Au Gabon, la décision des autorités de suspendre l’équipe nationale afin d’engager une restructuration en profondeur ne relève plus d’un simple débat interne. Depuis son annonce, cette option assumée de rupture est devenue un point de référence dans les discussions sportives en Afrique francophone, où la lassitude face aux cycles d’échec répétés et aux réformes de façade est de plus en plus palpable.
Longtemps cantonnée aux cercles spécialisés, la réflexion sur la refondation des sélections nationales s’est accélérée ces dernières années. Résultats en berne, instabilité des staffs techniques, absence de vision à long terme : dans de nombreux pays, les mêmes maux reviennent, alimentant une impression de stagnation. Dans ce contexte, la décision gabonaise apparaît comme une prise de risque assumée, mais aussi comme une tentative de rompre avec les ajustements cosmétiques souvent privilégiés ailleurs.
La portée de cette initiative dépasse désormais les frontières gabonaises. En Tunisie, notamment, après la défaite de la sélection nationale face au Mali, des supporters tunisiens ont publiquement interpellé leurs autorités, appelant à « faire comme au Gabon ». À travers ces messages, largement relayés sur les réseaux sociaux, l’objectif n’est pas tant la sanction immédiate que la recherche d’un électrochoc structurel : remettre à plat l’organisation, la discipline, la préparation des joueurs et, plus largement, la gouvernance du football.
Sur les plateformes numériques, l’expression « méthode Gabon » s’est progressivement imposée comme un raccourci pour désigner une approche désormais discutée : pause temporaire des compétitions internationales, remise en question du staff technique, exigence de résultats mesurables et refonte du cadre de fonctionnement. Ce qui séduit, au-delà du caractère spectaculaire de la décision, c’est surtout l’intention affichée : bâtir un système plus cohérent, fondé sur la transparence, la planification à moyen terme et la priorité accordée à la formation.

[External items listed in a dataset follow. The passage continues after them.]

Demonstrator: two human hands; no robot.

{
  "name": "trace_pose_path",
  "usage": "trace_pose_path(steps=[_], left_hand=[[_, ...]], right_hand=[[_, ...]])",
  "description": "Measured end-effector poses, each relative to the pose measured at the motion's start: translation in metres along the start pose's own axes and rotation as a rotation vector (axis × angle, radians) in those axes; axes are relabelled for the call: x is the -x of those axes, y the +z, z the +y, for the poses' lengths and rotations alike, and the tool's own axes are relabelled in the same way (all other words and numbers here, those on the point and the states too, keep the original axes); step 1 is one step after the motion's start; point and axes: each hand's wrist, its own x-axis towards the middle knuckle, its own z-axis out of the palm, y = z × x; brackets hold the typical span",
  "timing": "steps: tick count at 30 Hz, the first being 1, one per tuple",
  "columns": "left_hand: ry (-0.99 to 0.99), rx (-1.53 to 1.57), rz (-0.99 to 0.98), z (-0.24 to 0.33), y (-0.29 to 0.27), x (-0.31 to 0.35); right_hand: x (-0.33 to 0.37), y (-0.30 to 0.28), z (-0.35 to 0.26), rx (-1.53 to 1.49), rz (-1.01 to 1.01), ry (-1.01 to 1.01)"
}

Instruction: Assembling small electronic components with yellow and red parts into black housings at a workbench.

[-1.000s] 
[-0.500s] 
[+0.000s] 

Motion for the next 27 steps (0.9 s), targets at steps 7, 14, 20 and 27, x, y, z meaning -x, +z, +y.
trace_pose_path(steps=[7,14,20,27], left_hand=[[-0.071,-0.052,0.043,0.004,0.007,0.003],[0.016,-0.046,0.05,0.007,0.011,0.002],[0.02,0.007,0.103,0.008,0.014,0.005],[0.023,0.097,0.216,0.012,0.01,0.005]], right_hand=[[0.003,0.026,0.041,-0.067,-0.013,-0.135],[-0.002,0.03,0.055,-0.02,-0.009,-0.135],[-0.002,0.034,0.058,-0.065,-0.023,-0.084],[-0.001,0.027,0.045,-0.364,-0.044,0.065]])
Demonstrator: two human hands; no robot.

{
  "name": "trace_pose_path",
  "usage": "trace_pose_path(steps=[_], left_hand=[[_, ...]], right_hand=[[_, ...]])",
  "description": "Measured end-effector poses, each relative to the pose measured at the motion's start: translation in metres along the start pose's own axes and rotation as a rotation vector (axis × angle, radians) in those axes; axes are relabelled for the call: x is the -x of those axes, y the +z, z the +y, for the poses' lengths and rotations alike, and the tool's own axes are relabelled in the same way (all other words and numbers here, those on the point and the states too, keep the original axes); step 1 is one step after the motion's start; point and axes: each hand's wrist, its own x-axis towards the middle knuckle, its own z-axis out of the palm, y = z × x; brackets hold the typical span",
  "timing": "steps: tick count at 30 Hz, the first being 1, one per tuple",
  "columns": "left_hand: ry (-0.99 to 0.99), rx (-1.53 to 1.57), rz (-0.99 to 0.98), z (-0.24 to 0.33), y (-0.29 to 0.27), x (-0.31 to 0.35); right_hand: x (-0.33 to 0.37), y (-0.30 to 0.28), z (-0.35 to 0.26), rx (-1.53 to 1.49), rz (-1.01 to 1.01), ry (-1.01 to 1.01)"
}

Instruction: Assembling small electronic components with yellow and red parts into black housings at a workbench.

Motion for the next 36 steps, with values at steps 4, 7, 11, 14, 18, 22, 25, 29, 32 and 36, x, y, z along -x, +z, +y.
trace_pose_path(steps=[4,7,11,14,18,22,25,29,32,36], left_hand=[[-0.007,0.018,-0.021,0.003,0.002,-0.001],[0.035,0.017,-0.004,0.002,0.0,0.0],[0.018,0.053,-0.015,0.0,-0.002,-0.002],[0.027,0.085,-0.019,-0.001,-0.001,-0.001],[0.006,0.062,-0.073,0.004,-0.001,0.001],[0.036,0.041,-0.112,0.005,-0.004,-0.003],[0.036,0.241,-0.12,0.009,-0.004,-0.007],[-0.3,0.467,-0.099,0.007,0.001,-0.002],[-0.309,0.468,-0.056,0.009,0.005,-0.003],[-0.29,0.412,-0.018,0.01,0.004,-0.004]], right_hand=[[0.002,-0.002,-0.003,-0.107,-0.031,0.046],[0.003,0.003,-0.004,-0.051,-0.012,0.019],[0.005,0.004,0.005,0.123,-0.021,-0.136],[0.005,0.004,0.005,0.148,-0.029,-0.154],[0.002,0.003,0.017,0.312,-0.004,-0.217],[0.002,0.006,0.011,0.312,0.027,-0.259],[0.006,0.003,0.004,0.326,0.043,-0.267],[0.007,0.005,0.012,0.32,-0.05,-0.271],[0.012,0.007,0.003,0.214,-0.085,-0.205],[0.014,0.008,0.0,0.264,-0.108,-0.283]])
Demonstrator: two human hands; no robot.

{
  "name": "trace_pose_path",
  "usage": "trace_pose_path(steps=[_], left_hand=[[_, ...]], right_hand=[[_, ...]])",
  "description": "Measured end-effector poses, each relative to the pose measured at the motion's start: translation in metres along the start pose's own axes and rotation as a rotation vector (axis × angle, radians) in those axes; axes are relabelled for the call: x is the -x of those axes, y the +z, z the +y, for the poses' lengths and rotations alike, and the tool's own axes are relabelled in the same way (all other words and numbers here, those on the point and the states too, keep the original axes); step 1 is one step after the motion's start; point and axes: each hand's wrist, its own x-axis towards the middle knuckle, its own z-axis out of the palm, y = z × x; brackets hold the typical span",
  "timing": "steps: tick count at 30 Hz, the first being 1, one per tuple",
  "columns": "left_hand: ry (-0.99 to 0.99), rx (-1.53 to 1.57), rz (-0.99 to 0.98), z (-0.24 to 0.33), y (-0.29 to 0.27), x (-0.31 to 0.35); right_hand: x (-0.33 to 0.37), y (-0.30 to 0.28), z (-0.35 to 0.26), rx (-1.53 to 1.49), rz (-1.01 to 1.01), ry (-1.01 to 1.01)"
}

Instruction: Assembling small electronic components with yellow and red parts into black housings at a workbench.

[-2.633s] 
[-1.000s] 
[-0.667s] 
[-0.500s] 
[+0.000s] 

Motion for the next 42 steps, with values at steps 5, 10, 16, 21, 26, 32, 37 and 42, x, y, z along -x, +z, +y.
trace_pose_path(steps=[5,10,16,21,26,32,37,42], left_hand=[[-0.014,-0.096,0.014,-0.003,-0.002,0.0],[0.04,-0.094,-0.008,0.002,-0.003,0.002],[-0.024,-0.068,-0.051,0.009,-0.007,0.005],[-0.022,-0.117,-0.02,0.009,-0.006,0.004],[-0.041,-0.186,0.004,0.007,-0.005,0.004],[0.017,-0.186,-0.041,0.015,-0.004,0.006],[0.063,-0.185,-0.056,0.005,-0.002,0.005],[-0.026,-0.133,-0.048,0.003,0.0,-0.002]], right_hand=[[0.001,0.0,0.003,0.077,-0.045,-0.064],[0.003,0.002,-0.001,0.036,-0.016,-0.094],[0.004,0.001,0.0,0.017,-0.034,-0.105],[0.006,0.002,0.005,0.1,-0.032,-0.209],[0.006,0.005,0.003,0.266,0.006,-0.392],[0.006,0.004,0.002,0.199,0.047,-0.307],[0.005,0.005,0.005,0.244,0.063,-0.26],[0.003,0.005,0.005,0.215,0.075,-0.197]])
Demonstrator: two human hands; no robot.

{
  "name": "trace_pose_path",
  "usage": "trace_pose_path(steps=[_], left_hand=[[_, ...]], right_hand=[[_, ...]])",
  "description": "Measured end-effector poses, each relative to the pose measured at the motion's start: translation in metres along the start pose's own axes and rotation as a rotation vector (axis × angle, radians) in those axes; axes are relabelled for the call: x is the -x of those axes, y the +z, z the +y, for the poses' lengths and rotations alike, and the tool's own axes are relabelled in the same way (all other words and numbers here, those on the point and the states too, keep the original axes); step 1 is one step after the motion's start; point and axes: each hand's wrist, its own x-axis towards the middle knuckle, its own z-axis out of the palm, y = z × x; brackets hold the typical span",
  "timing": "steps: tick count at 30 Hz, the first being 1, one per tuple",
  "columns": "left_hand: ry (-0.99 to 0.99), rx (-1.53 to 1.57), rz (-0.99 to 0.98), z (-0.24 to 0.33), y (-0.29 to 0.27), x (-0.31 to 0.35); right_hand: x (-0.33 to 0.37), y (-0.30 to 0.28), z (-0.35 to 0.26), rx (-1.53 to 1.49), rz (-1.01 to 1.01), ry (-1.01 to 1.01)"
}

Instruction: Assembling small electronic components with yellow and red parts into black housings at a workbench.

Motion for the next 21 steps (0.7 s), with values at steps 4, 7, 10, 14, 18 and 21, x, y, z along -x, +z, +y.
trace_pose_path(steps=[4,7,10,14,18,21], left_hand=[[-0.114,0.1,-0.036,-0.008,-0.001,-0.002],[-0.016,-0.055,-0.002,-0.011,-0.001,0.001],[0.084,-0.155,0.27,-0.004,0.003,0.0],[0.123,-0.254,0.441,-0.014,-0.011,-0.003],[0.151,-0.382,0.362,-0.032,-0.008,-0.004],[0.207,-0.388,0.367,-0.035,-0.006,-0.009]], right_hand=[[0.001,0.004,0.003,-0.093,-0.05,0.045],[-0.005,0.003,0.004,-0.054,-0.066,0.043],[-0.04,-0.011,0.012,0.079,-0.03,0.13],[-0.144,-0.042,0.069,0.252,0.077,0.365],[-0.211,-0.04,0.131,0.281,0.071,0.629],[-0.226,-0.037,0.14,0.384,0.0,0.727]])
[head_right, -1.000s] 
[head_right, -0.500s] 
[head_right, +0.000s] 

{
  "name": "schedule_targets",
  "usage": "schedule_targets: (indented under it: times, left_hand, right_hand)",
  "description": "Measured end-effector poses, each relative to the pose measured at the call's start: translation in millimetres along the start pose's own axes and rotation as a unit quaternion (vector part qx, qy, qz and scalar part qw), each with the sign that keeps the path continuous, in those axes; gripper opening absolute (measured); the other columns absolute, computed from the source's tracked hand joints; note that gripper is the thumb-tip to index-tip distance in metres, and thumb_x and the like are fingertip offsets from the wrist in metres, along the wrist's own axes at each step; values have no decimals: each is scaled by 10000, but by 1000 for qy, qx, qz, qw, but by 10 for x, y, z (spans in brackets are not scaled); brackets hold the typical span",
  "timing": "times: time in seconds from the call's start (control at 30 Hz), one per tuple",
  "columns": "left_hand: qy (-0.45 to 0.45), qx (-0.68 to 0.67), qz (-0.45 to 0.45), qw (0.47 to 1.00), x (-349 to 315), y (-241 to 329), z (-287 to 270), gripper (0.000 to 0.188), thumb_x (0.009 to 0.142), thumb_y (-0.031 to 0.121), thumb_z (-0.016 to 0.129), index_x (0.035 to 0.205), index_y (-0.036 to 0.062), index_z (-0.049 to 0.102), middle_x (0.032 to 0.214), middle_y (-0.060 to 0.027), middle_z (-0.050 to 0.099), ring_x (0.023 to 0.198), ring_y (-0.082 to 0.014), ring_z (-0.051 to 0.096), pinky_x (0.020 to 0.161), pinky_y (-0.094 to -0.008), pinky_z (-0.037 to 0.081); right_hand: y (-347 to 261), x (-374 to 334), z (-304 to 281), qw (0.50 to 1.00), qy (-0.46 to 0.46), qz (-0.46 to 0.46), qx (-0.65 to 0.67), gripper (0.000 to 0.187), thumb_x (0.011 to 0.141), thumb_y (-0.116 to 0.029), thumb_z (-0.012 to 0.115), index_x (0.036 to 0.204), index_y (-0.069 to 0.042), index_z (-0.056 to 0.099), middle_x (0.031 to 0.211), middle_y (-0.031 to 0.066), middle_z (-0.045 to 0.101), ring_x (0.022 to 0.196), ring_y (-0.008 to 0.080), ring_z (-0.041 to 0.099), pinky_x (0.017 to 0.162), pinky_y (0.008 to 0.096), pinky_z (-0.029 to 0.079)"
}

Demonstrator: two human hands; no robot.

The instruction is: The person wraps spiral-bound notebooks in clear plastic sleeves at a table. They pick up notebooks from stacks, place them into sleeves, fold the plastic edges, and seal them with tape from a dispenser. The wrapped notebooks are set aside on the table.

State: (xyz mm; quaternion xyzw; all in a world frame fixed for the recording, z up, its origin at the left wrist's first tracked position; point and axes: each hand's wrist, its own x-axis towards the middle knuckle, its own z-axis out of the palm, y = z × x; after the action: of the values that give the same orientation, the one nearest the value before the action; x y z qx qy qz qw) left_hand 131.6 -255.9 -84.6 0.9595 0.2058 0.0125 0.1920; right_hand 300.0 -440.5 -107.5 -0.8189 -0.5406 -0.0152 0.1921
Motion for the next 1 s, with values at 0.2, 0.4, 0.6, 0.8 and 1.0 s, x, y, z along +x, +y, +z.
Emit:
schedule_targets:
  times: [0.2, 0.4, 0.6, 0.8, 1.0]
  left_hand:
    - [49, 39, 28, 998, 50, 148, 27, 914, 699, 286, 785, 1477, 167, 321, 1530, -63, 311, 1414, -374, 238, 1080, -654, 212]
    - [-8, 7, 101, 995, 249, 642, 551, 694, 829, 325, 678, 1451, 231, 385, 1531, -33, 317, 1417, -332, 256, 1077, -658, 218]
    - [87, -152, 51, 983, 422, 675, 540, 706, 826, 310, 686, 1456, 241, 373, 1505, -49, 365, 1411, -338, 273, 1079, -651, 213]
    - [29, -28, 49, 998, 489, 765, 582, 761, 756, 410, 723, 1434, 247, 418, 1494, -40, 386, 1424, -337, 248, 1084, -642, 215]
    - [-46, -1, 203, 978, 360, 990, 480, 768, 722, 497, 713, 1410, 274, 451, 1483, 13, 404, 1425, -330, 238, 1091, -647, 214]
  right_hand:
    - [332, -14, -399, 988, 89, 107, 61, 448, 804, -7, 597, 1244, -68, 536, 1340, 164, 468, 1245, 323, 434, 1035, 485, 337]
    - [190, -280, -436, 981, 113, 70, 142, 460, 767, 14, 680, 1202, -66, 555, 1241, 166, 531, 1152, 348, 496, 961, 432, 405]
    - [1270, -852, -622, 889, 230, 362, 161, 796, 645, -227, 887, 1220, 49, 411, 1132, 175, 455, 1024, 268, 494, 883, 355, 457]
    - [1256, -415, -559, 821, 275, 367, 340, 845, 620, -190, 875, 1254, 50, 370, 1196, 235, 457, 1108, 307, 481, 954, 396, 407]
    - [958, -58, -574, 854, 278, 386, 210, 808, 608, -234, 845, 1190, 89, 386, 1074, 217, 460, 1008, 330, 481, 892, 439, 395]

Dans un paysage footballistique africain en quête de modèles crédibles de redressement, le choix gabonais s’impose ainsi comme un cas d’école. Qu’il aboutisse ou non aux résultats escomptés, il a déjà produit un effet tangible : replacer au cœur du débat public la question de la gouvernance, du courage politique et de la responsabilité dans la conduite des politiques sportives.
Plus qu’une décision conjoncturelle, la suspension des Panthères s’inscrit désormais comme un signal régional, observé, commenté et, dans certains pays, ouvertement revendiqué comme une source d’inspiration pour repenser en profondeur le football national.